We next confirmed the antagonism of L* toward endogenously expressed RNase L. Therefore, human HeLa, mouse L929, and rat NR8383 cell populations were transduced and selected with G418 to stably express the HA-L* constructs. Confocal microscopy analysis showed that almost all cells expressed HA-L*, as expected, and that the VHEV and RTV-1 L* proteins partly colocalized with mitochondria, as was previously shown for DA L* (10, 11) (Fig. 4).

FIG 4.

FIG 4

Mitochondrial localization of L* from VHEV and TMEV isolates in HeLa cells. HA-L* proteins from the indicated viruses were detected in transduced HeLa cells by immunofluorescence (green) using an anti-HA antibody.
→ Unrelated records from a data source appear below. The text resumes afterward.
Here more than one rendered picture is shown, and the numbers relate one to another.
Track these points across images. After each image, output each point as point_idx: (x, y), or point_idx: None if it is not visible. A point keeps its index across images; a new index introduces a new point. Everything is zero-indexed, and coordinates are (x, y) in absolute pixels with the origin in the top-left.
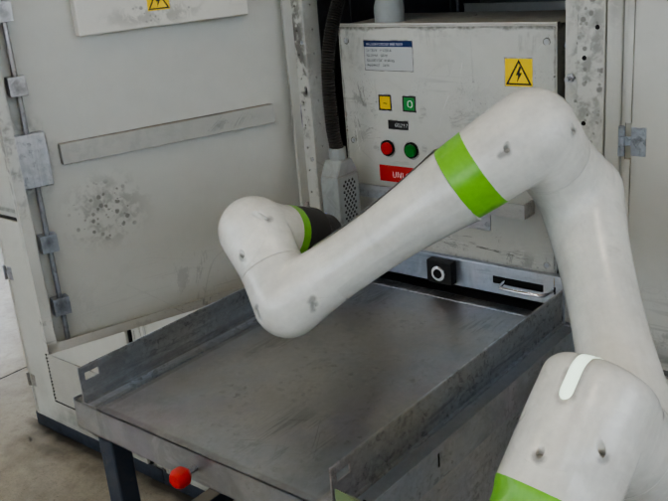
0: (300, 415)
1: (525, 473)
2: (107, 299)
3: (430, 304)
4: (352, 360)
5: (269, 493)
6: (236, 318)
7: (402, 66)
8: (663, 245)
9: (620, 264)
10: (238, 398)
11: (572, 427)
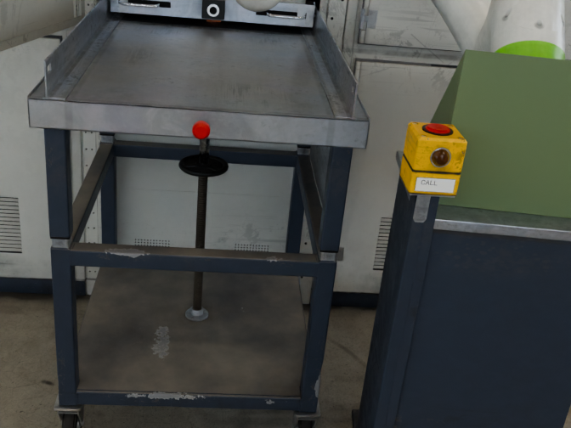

Mitochondria were labeled by incubating cells for 45 min with MitoTracker before processing for immunolabeling. (Top) L* immunofluorescence, MitoTracker, and merged confocal images for VHEV. (Bottom) Merged confocal images for L* from DA, DA1–92 (not detectable in mitochondria), and RTV-1. Similar L* colocalizations with mitochondria were observed in L929 and NR8383 cell populations (not shown).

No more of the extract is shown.